** Work to complete **
Everything from the line containing "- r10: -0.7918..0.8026" through the line containing "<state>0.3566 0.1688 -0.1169" in the listing below should be copied exactly, and nothing more.

** Given records **
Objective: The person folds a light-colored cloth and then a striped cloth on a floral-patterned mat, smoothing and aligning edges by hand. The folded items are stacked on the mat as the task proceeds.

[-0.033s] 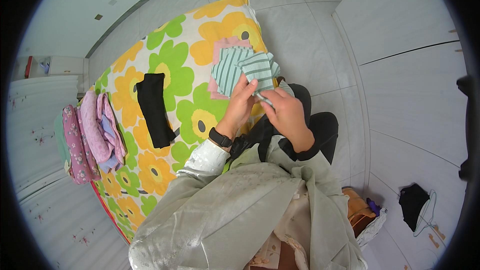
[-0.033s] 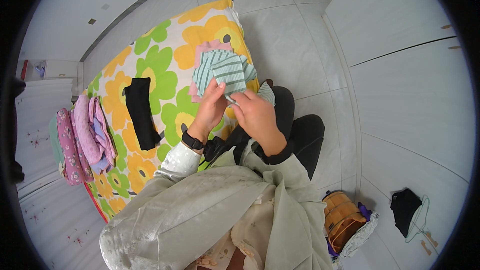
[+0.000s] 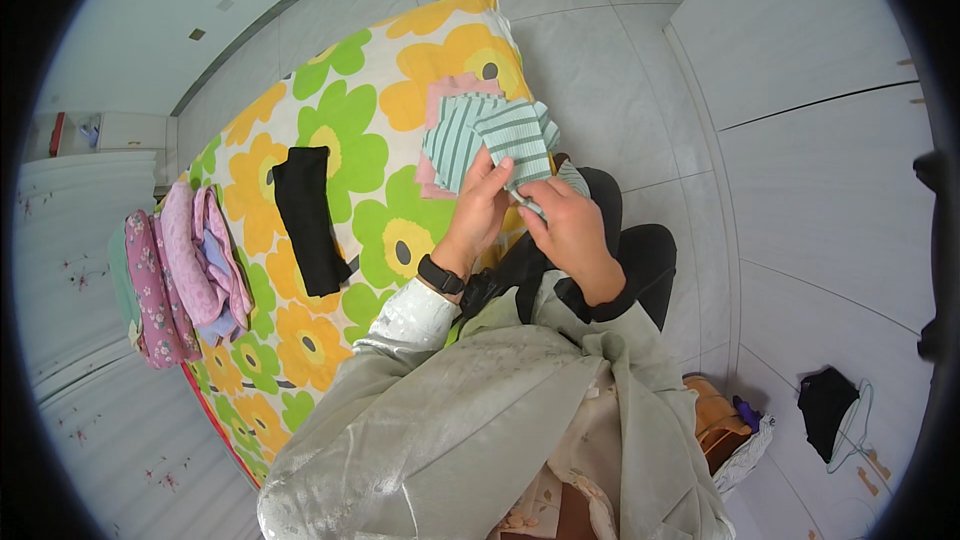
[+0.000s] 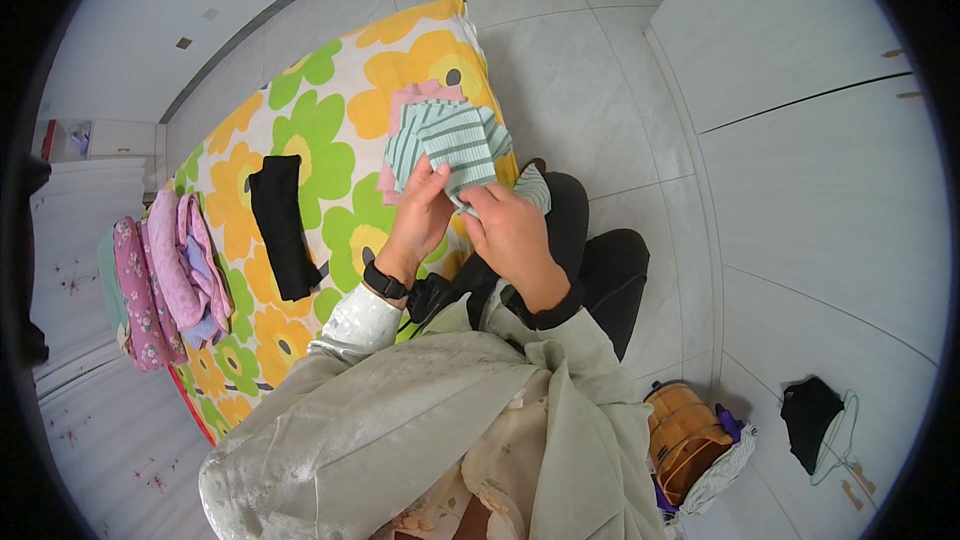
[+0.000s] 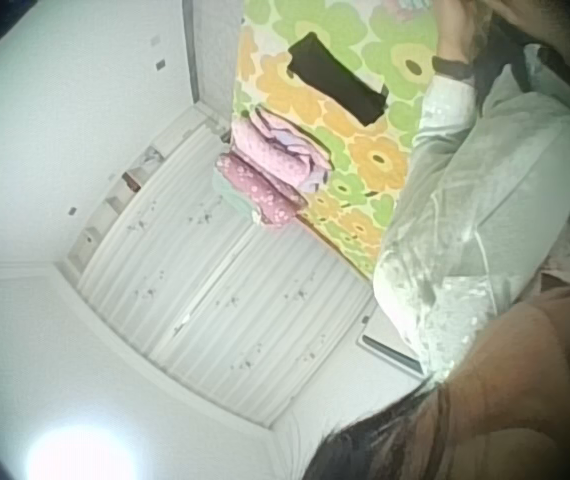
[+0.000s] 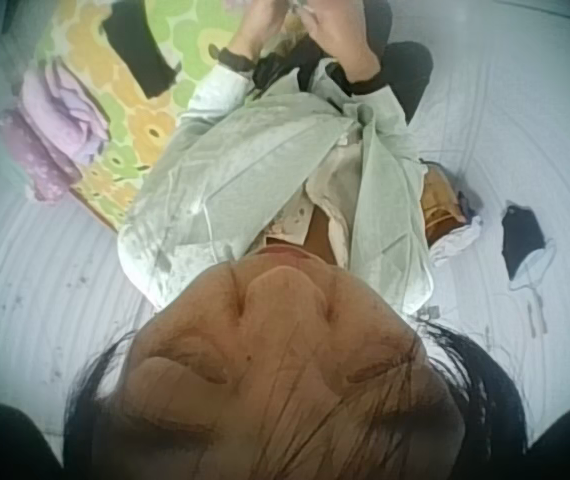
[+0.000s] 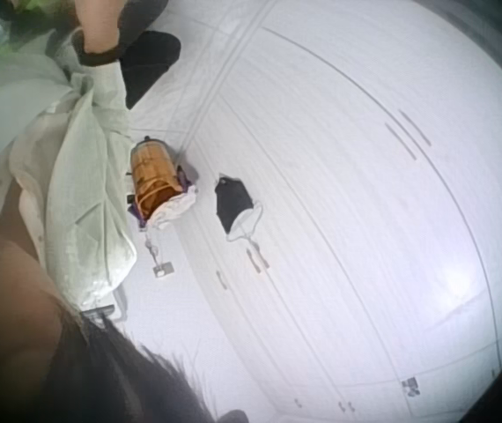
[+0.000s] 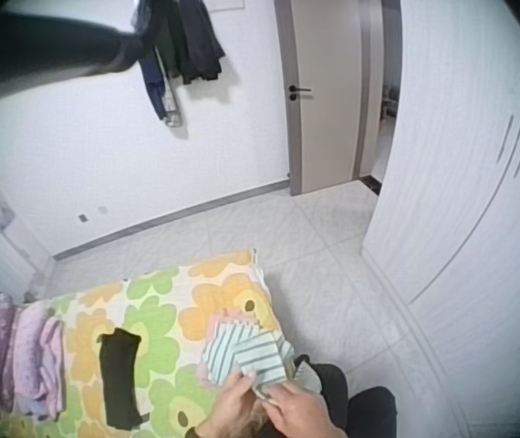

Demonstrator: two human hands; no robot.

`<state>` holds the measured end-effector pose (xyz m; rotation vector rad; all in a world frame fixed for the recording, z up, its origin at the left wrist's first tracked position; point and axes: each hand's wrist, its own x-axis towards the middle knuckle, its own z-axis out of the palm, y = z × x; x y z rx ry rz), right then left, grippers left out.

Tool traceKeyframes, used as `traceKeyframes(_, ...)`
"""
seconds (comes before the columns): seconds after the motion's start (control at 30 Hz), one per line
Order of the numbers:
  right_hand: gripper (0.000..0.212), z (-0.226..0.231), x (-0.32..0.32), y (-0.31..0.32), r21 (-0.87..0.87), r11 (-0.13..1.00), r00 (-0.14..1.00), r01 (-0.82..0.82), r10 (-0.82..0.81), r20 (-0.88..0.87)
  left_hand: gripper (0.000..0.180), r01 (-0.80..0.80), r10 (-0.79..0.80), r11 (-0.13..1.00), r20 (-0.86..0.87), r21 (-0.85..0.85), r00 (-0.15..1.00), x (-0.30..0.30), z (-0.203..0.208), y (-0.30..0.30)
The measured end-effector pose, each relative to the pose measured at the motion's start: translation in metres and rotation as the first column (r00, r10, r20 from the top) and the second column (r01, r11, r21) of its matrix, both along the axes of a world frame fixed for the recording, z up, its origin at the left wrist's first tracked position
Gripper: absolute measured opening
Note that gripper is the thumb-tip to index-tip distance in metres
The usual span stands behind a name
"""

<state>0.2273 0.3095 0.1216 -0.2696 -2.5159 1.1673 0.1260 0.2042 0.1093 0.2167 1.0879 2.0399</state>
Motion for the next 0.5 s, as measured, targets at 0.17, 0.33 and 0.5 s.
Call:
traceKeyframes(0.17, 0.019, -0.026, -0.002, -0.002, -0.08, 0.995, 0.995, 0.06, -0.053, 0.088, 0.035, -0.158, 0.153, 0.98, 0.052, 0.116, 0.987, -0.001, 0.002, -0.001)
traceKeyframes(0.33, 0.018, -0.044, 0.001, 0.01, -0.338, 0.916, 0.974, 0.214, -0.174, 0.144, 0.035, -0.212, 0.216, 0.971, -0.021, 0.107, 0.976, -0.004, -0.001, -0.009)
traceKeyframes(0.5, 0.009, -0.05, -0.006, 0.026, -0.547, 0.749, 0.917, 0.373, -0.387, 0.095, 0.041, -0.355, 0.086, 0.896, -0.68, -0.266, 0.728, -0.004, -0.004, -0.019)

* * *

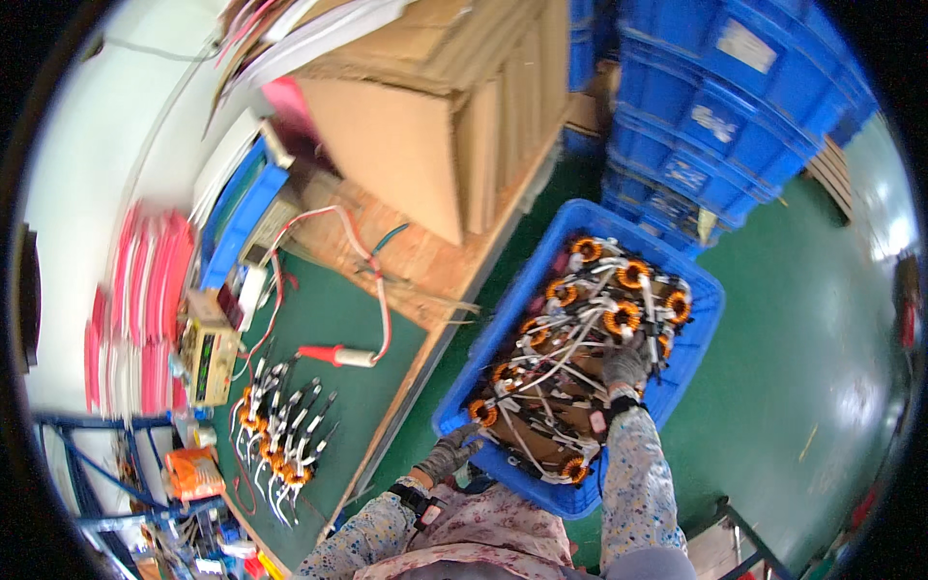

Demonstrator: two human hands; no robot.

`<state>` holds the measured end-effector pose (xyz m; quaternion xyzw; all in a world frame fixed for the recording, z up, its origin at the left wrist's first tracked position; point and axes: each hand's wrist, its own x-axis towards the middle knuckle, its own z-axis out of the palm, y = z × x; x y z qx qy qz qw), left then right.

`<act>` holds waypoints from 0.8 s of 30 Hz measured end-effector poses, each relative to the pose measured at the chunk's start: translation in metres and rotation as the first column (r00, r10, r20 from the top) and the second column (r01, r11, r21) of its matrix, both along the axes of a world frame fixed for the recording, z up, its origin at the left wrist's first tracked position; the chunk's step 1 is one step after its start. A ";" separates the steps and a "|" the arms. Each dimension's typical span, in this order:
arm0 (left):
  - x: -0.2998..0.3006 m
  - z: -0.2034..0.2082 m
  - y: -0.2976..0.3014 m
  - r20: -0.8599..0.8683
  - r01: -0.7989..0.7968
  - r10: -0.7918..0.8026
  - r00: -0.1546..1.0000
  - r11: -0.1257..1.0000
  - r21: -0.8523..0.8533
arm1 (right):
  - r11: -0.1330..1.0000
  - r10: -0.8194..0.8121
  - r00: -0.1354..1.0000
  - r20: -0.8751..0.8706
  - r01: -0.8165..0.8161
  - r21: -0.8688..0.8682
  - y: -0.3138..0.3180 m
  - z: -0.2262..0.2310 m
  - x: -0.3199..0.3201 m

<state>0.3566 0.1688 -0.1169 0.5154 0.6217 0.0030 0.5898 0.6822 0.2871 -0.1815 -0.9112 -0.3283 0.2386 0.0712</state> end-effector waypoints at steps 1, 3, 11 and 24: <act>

** Finished exercise **
  - r10: -0.7918..0.8026
  - r00: -0.1546..1.0000
  - r11: -0.1257..1.0000
  - r21: -0.8523..0.8533
arm1 (right):
  - r11: -0.1330..1.0000
  - r10: -0.8194..0.8121
  - r00: -0.1354..1.0000
  - r20: -0.8751..0.8706
  - r01: -0.8165..0.8161
  - r21: -0.8688..0.8682
  - y: -0.3138..0.3180 m
  - z: -0.2262..0.2310 m
  - x: -0.3199..0.3201 m

<state>0.3566 0.1688 -0.1169 0.5154 0.6217 0.0030 0.5898 0.6822 0.2871 -0.1815 -0.9112 -0.3283 0.2386 0.0712</state> end-effector waypoints at steps 1, 3, 11 and 24: <act>

The output contains the complete answer to the exercise.